> **Task directions**
When you reach the line containing "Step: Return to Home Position" in the data below, begin returning lines exactly as written, and stop once the line containing "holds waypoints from" has been returned.

########################################

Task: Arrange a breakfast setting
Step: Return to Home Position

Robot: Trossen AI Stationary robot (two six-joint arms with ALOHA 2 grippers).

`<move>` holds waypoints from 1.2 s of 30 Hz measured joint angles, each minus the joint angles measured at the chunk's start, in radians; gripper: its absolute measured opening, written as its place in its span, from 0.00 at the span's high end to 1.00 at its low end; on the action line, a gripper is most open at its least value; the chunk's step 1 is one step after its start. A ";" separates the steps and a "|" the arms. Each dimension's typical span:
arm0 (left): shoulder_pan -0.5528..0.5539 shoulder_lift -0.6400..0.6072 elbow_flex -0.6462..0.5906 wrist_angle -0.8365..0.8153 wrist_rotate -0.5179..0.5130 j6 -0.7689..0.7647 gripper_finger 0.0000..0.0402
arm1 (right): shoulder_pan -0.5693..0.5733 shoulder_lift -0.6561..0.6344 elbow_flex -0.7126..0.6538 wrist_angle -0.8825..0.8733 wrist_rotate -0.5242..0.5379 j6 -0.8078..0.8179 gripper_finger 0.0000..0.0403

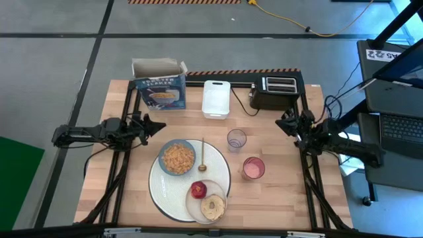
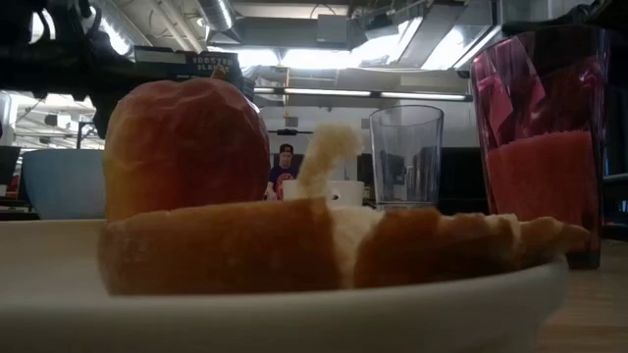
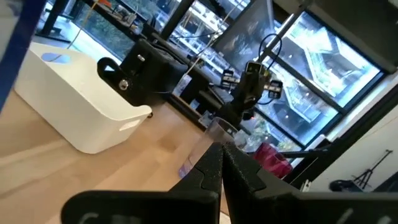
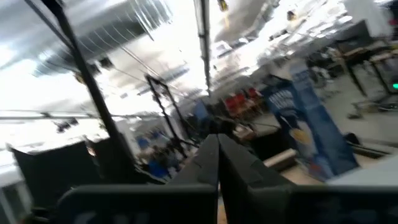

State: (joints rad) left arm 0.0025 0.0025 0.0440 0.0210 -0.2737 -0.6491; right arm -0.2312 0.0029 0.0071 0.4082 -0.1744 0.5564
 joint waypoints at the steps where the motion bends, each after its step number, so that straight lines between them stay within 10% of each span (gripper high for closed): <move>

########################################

> **Exercise result**
Step: Return to Home Position

Robot: Trossen AI Stationary robot (two six-joint arms with ALOHA 2 grippers).

`<move>` holds waypoints from 1.2 s of 30 Hz measured joint angles, each minus the joint angles measured at the chunk's start, in radians; gripper: its absolute measured opening, written as its place in its span, from 0.00 at the span's high end to 1.00 at its low end; on the action line, a gripper is most open at its least value; the chunk's step 1 is one step after its start. A ";" separates the steps and a "|" the arms. Each dimension's typical span:

There is nothing more to this answer.